O Congresso se apronta para, apesar de renovado, provar que continua o mesmo: Renan na Presidência do Senado é uma probabilidade real. Renan, apesar de tudo, não é o símbolo maior do Congresso. Símbolo mesmo é um ex-deputado, Valdemar Costa Neto, que cumpriu pena pelo Mensalão e é o cacique do PR. E é justo com Valdemar que Bolsonaro troca ideias hoje.
A chave do cofre
Mesmo com grande número de parlamentares não reeleitos, o Congresso foi o primeiro a colocar as cartas na mesa pensando no próximo governo. Já aprovou um belo aumento para o Supremo, que aumenta o gasto público, a partir de 2019, em algo como R$ 4 bilhões por ano. Por que aumentar os gastos com o Judiciário e deixar a Educação, por exemplo, com a mesma verba? Nossos congressistas são previdentes: sabem perfeitamente que, ao deixar a cadeira, pouquíssimos irão à escola. E são profissionais, gente do ramo: sabem que Bolsonaro tende a ignorar os partidos e a privilegiar áreas de influência, sejam governos estaduais, sejam segmentos econômicos ou religiosos. E se preparam para mostrar que, sem eles, o governo não anda.
O extremo centro
Quem ainda vai brigar muito para decidir onde fica é o PSDB. Fernando Henrique disse que cabe ao partido a posição de “centro radical”, afastado tanto de Lula quanto de Bolsonaro e mantendo posição critica diante do governo, embora podendo apoiar medidas específicas com que concorde.

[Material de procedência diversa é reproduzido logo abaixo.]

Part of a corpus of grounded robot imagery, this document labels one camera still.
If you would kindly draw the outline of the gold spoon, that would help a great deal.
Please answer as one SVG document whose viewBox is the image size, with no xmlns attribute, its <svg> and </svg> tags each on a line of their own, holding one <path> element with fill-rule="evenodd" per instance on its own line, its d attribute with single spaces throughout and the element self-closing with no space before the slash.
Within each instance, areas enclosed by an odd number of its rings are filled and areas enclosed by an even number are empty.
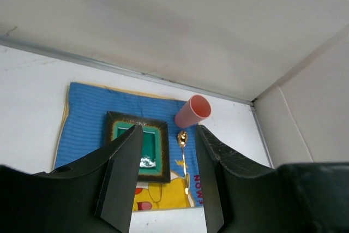
<svg viewBox="0 0 349 233">
<path fill-rule="evenodd" d="M 186 131 L 182 130 L 177 135 L 177 142 L 182 151 L 182 160 L 183 160 L 183 172 L 184 172 L 184 180 L 185 180 L 185 194 L 189 195 L 189 179 L 188 172 L 186 167 L 186 159 L 185 159 L 185 146 L 188 141 L 188 134 Z"/>
</svg>

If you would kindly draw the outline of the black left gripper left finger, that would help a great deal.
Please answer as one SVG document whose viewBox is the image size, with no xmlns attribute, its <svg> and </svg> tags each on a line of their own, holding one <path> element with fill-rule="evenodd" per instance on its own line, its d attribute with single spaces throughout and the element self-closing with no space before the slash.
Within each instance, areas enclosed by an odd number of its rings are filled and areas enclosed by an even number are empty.
<svg viewBox="0 0 349 233">
<path fill-rule="evenodd" d="M 128 232 L 142 127 L 48 174 L 43 182 L 41 232 Z"/>
</svg>

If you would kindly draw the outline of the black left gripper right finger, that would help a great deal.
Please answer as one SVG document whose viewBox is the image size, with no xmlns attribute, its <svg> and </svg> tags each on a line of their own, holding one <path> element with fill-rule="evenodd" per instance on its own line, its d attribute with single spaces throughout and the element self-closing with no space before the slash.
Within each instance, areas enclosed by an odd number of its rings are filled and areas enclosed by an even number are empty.
<svg viewBox="0 0 349 233">
<path fill-rule="evenodd" d="M 278 232 L 272 168 L 221 142 L 205 126 L 196 128 L 196 155 L 208 232 Z"/>
</svg>

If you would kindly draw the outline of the blue Pikachu placemat cloth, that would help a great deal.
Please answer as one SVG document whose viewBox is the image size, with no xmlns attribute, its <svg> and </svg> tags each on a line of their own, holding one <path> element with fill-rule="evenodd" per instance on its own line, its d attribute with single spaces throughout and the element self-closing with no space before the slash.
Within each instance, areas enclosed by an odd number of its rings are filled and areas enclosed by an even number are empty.
<svg viewBox="0 0 349 233">
<path fill-rule="evenodd" d="M 175 114 L 184 101 L 125 93 L 98 86 L 72 82 L 65 104 L 65 122 L 58 144 L 55 167 L 73 162 L 104 144 L 108 111 L 165 121 L 169 128 L 170 182 L 137 184 L 133 211 L 192 208 L 203 205 L 201 181 L 195 148 L 194 126 L 186 129 L 188 142 L 185 159 L 189 179 L 189 195 L 185 194 L 182 151 L 177 142 L 179 128 Z"/>
</svg>

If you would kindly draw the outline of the pink plastic cup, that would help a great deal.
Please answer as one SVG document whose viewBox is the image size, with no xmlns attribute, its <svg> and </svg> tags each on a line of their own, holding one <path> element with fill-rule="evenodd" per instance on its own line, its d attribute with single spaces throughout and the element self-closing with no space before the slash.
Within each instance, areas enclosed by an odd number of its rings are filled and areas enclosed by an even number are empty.
<svg viewBox="0 0 349 233">
<path fill-rule="evenodd" d="M 201 95 L 193 95 L 174 117 L 179 128 L 185 129 L 205 120 L 212 113 L 209 101 Z"/>
</svg>

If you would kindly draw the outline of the square green ceramic plate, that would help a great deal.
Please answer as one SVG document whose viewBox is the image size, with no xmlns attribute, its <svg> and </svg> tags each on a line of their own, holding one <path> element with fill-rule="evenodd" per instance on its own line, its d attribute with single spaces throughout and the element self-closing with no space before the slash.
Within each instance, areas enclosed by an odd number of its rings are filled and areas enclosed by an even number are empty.
<svg viewBox="0 0 349 233">
<path fill-rule="evenodd" d="M 119 137 L 134 125 L 140 125 L 143 130 L 138 181 L 169 183 L 171 179 L 167 122 L 108 111 L 106 113 L 105 143 Z"/>
</svg>

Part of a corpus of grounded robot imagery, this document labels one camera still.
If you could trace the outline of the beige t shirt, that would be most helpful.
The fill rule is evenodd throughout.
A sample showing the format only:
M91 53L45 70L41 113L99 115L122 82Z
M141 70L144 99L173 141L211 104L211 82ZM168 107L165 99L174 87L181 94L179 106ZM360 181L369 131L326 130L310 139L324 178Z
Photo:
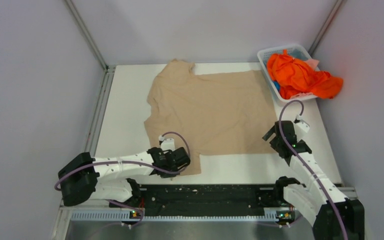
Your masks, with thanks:
M263 136L277 116L262 72L197 75L194 67L174 59L154 78L144 121L150 145L175 132L176 146L190 150L186 175L201 173L201 156L273 153Z

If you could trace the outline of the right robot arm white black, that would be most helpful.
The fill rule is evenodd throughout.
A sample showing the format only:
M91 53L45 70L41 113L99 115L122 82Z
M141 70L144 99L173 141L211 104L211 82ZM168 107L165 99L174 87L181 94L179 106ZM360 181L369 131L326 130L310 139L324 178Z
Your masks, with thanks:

O governador paulista João Doria, estrela ascendente no tucanato, não apenas deu apoio a Bolsonaro no segundo turno (e assistiu tranquilo à campanha do “Bolsodoria” no primeiro) como, logo após as eleições, viajou para um encontro com o presidente eleito ─ a propósito, não foi atendido. Alckmin, que lançou João Doria na política, mas hoje não o vê com bons olhos, deve ficar com Fernando Henrique ─ mas é um candidato derrotado, sem o peso político que já teve. Aécio, hoje, não conta. Mas Tasso Jereissati conta: se conquistar a Presidência do Senado, dirá para onde vai o partido. Mas sua chance de manter a união tucana é mínima: o PSDB deve se dividir.
Dúvida 1
O articulador político do futuro governo, deputado Ônyx Lorenzoni, disse que a Funai passará do Ministério da Justiça para o da Agricultura. A dúvida: e que é que a Agricultura tem a ver com a população indígena?
Dúvida 2
Bolsonaro assistiu ao jogo Palmeiras x Vitória, no estádio palmeirense, entregou as medalhas aos campeões, abraçou os jogadores de seu time. Que terão dito seus médicos? Ele ainda está com os intestinos ligados a uma bolsa externa e a cirurgia que deveria realizar no dia 12 foi adiada por falta de condições. O presidente eleito não terá abusado de sua saúde? E comer cachorro-quente, por melhor que seja a salsicha, é adequado para ele?
Dúvida 3
Bolsonaro aproveitou bem a conquista do Brasileirão pelo Palmeiras. Apareceu bem, sorridente, foi homenageado por torcedores aos gritos de Mito, vestiu a camisa do seu time. Mas fica bem um presidente eleito usar camiseta com propaganda comercial? Poderia ter usado camiseta apenas com os símbolos do clube. Para sua imagem, seria bom do mesmo jeito.
O poder do ministro
No avião, antes da decolagem, um cidadão que reconheceu o ministro Ricardo Lewandowski disse que o Supremo era uma vergonha e que ele tinha vergonha de ser brasileiro. O ministro o ameaçou de prisão, o cidadão insistiu. Lewandowski chamou a Polícia Federal para prendê-lo. Os federais entraram no avião mas não prenderam ninguém: o cidadão prometeu não dizer mais nada ao ministro nem tumultuar o voo de forma alguma, e foi liberado para viajar. A ordem de prisão ─ bem, deixa pra lá.